Se levantó y cerró la puerta del balcón: el viento seguía colándose en el piso. Movía las cortinas con suavidad, como acariciándolas. El atardecer se fundía en la noche. Y entonces, un timbre cortó el silencio. Un solo toque. Claro. Como si supieran que lo oiría.
Lucía se acercó. Miró por la mirilla. Nadie. El rellano vacío, el silencio, la luz amarillenta de la bombilla. Solo, en el felpudo, una manta enrollada. La suya. La de ambos. Azul, con rayas blancas. Parecía casi nueva, aunque la habían llevado a viajes, extendido en la arena, secado al sol en la casita del pueblo. Recordaba su tacto, su olor. Recordaba cómo se arropaban con ella en la tienda de campaña. La última vez que la lavaron juntos, discutiendo por el detergente y riéndose después de lo absurdo de la pelea.

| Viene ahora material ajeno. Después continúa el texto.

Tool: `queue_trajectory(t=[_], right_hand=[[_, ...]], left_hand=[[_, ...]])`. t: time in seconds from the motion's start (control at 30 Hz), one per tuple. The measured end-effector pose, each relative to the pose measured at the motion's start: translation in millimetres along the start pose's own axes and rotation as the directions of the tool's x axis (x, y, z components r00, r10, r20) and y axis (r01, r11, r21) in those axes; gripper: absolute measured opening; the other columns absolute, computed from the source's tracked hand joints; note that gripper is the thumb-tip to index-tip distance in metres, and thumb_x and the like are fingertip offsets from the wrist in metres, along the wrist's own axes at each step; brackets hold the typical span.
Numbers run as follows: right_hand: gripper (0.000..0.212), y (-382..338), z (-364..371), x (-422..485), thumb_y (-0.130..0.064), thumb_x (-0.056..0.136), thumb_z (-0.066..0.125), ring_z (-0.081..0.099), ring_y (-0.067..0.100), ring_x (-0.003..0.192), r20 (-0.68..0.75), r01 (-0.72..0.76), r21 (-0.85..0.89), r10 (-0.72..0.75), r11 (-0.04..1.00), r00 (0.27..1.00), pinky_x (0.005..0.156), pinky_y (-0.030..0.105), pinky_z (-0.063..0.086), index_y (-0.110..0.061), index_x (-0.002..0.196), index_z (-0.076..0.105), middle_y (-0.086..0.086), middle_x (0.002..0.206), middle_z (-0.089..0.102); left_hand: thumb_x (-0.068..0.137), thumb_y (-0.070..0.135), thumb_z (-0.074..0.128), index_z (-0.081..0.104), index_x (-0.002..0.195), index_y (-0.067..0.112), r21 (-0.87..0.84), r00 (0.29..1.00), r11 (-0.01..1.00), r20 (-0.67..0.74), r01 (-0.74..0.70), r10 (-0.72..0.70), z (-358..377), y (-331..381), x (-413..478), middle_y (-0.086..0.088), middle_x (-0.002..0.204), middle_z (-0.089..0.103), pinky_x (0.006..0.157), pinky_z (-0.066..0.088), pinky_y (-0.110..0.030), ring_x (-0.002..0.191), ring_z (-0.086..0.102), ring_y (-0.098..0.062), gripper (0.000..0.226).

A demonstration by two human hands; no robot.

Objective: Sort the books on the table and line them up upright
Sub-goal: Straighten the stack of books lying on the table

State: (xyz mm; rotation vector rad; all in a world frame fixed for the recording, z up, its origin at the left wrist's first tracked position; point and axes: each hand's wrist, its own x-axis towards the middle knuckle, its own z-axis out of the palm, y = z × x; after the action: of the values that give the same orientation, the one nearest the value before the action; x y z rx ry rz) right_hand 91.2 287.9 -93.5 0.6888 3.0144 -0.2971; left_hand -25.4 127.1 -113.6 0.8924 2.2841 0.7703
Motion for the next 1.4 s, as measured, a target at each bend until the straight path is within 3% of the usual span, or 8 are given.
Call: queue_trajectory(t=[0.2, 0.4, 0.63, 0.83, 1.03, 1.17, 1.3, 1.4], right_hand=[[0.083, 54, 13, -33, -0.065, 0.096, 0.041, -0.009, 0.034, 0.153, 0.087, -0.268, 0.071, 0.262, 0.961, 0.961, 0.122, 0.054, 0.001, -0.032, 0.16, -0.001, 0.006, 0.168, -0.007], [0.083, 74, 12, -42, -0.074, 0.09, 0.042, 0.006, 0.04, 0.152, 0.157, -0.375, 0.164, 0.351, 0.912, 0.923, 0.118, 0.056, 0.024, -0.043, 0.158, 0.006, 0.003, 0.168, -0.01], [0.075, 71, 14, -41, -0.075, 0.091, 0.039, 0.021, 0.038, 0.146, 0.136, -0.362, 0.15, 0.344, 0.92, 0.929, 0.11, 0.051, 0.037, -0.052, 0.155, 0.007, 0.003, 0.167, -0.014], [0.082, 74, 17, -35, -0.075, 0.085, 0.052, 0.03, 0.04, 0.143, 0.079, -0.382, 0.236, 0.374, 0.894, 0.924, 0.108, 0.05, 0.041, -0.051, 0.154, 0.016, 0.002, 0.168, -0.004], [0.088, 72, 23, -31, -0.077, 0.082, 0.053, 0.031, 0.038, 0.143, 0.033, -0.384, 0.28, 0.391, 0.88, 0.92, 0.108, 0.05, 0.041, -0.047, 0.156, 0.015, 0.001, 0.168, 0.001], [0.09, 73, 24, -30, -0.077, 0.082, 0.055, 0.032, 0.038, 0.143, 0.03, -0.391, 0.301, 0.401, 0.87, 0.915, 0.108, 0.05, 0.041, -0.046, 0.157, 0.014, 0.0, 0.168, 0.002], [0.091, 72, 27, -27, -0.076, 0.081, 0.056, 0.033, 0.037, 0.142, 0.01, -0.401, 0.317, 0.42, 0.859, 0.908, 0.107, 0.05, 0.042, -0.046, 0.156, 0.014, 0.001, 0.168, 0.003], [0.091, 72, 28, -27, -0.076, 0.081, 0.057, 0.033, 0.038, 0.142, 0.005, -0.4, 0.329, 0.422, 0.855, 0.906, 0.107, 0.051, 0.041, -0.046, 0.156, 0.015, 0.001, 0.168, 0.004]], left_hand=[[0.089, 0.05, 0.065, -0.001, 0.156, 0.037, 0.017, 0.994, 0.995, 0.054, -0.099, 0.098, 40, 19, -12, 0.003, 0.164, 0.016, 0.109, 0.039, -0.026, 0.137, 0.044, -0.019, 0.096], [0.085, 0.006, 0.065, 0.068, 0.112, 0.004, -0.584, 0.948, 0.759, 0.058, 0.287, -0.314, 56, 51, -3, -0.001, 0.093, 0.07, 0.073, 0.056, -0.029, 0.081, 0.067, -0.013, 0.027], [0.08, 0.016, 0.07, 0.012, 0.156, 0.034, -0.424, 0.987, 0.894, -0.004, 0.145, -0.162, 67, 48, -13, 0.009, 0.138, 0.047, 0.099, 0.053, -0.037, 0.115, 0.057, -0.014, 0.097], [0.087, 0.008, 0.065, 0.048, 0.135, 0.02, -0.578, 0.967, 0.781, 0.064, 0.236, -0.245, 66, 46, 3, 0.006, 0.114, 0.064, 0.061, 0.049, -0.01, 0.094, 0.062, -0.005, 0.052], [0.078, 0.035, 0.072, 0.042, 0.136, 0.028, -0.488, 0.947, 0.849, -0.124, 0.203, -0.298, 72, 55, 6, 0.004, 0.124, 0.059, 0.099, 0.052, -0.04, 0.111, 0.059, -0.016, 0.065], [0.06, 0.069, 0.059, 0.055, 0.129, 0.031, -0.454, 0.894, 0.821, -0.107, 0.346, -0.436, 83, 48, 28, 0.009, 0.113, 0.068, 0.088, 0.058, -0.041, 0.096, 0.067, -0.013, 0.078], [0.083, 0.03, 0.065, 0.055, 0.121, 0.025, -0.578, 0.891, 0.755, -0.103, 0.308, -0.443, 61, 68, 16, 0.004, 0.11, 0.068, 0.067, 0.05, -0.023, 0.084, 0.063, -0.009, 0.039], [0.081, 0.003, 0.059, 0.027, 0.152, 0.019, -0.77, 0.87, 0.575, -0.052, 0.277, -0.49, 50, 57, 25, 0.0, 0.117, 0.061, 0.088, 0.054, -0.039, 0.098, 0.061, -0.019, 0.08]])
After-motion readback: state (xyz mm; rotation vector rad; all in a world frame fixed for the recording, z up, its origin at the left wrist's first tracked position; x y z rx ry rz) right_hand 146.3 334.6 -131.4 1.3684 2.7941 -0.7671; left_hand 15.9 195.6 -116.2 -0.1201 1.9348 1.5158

Sobre la manta, una nota. Solo tres palabras:
*«Perdón, no pude.»*
El papel estaba doblado a prisa. La letra, la suya. Lo reconoció al instante, por las “p” angulosas y las “t” inclinadas. Como si al fin hubiera venido, hubiera llegado hasta ahí, pero no se atreviera a llamar otra vez. O como si supiera que ella entendería igual.
Se quedó quieta. Miró la puerta, la manta, su mano temblorosa. En su mente, destellos: él yéndose, el sonido de la llave al caer en el cuenco metálico del recibidor, el miedo al silencio después. Tomó la manta, la llevó dentro y la desenrolló con cuidado. Dentro, una llave. La suya, la que él no había devuelto. Simple, lisa, con un arañazo cerca de la base—lo recordaba, como una cicatriz en algo que habían compartido.
Lucía desactivó la alarma. Dejó la llave sobre la manta. Permaneció unos segundos mirándola, como si fuera el símbolo de algo inconcluso. Luego se acercó a la puerta y, lentamente, casi sin hacer ruido, la volvió a dejar entreabierta.
Por si acaso. O por si aún quedaba una posibilidad.